Des résultats insuffisants en matière d’approvisionnement de proximité
La proposition de loi n° 2105* part du constat, en dépit des objectifs fixés par la loi Egalim, que les résultats attendus en matière de relocalisation de l’approvisionnement, de soutien aux productions nationales et de juste rémunération des agriculteurs ne sont pas au rendez vous. Pourtant, le secteur représente au total environ 20 milliards d’euros d’achats alimentaires annuels. L’obligation légale d’introduire au moins 50 % de produits « de qualité et durables », dont 20 % issus de l’agriculture biologique, a montré ses limites. Si elle permet l’introduction de produits certifiés, elle autorise également des denrées importées dès lors qu’elles sont labellisées, tandis que des productions françaises de proximité, non labellisées mais conformes aux normes sanitaires, sociales et environnementales nationales, en sont injustement exclues. Cette situation provoque une distorsion de concurrence préjudiciable à nos agriculteurs. Les projets de texte proposent une nouvelle structuration des obligations d’approvisionnement de la restauration collective publique, autour d’un dispositif dit « équilibré et juridiquement opérationnel ». Il s’agirait d’introduire une part minimale de 80 % de produits issus de circuits d’approvisionnement à ancrage territorial fort. Cette nouvelle architecture permettrait de reconnaître et de valoriser les productions locales non labellisées, d’objectiver juridiquement la notion de proximité, de sécuriser les acheteurs publics dans la passation de leur marchés, et de favoriser un ancrage territorial cohérent des politiques alimentaires publiques.
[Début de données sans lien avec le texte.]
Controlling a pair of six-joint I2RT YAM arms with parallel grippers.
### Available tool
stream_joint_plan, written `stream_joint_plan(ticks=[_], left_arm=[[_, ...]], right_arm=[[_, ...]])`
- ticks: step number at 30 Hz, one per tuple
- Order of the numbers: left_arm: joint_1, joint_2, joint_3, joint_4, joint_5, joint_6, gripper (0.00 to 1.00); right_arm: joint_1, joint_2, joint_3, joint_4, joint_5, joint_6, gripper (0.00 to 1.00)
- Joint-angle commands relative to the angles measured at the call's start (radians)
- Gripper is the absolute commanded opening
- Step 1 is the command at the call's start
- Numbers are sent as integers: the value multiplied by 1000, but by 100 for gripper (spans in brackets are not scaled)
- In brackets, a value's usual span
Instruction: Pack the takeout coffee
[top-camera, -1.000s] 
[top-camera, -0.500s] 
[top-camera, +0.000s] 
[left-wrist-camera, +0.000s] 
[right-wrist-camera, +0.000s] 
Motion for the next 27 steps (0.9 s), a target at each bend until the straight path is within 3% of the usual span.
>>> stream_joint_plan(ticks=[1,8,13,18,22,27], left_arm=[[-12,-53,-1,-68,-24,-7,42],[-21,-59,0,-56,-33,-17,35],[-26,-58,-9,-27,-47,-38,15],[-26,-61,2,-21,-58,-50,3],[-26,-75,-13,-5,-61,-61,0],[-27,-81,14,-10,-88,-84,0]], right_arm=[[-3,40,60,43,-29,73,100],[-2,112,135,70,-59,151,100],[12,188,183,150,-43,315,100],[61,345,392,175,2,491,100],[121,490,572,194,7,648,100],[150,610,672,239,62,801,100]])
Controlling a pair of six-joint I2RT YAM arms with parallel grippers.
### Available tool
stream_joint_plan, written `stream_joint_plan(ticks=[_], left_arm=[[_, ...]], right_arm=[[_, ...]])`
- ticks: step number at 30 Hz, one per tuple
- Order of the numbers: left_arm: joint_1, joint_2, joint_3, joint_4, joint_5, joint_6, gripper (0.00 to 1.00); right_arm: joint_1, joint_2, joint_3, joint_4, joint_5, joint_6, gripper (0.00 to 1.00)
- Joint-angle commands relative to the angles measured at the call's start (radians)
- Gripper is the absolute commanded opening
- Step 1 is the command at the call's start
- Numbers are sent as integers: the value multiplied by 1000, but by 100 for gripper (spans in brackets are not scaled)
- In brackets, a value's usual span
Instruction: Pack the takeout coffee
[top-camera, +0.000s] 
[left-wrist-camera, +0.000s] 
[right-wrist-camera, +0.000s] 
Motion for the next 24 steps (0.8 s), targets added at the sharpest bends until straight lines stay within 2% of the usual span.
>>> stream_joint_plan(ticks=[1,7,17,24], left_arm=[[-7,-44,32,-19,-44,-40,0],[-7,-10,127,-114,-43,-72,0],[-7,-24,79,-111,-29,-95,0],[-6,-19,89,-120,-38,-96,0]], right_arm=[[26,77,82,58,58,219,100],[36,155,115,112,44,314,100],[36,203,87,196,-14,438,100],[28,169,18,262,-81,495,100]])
Privilégier l’achat local par un critère de préférence géographique
Le droit en vigueur interdit aux acheteurs d’introduire une préférence géographique explicite, au nom de la non discrimination entre opérateurs économiques. ll en résulte une contradiction profonde entre les objectifs politiques affichés par l’État en matière de souveraineté alimentaire et les moyens juridiques offerts aux acteurs de terrain. Ainsi, « les collectivités veulent acheter local mais n’ont pas le droit de le dire ni de l’écrire. Le droit empêche la volonté générale de s’incarner dans la commande publique ». Pour pallier à ce constat, une autre proposition de loi n° 2088* incite au favoritisme local par l’introduction d’un critère géographique introduit dans le Code de la commande publique. Elle autorise les acheteurs publics intervenant dans le domaine de la restauration collective à « conclure des marchés à bons de commande pluriannuels directement avec des producteurs agricoles, des groupements de producteurs ou des coopératives situés dans un rayon maximal de deux cent cinquante kilomètres de l’établissement concerné, afin d’adapter l’approvisionnement aux besoins et aux saisons. Ces marchés sont dispensés de publicité et de mise en concurrence jusqu’à un montant maximal de 100 000 euros hors taxes par an et par fournisseur ». Il s’agirait de favoriser les circuits courts en permettant la possibilité de privilégier la zone de culture ou de première transformation au plus proche du lieu de consommation final par des critères environnementaux. Écologiquement, en réduisant le nombre d’intermédiaires entre le producteur et le consommateur, « nous diminuons mécaniquement les émissions de gaz à effet de serre liées au transport. Ce modèle vertueux contribue également à limiter les emballages excessifs et à encourager des pratiques agricoles » respectueuses des sols et des saisons. En matière de contrôle, la proposition prévoit prévoit que « chaque collectivité ou établissement concerné publie annuellement un rapport, rendu accessible au public par voie électronique et transmis au représentant de l’État dans le département, précisant la part des approvisionnements réalisée auprès de producteurs locaux et de circuits courts et l’empreinte carbone estimée des approvisionnements ».
Dominique Niay
* Textes de référence :
- Assemblée nationale, Proposition de loi n° 2105 du 18 novembre 2025 visant à renforcer la part de produits agricoles locaux dans la restauration collective publique,
- Assemblée nationale, Proposition de loi visant à renforcer la souveraineté alimentaire par le développement des circuits de proximité dans la restauration collective publique, n° 2088, déposée le mardi 18 novembre 2025.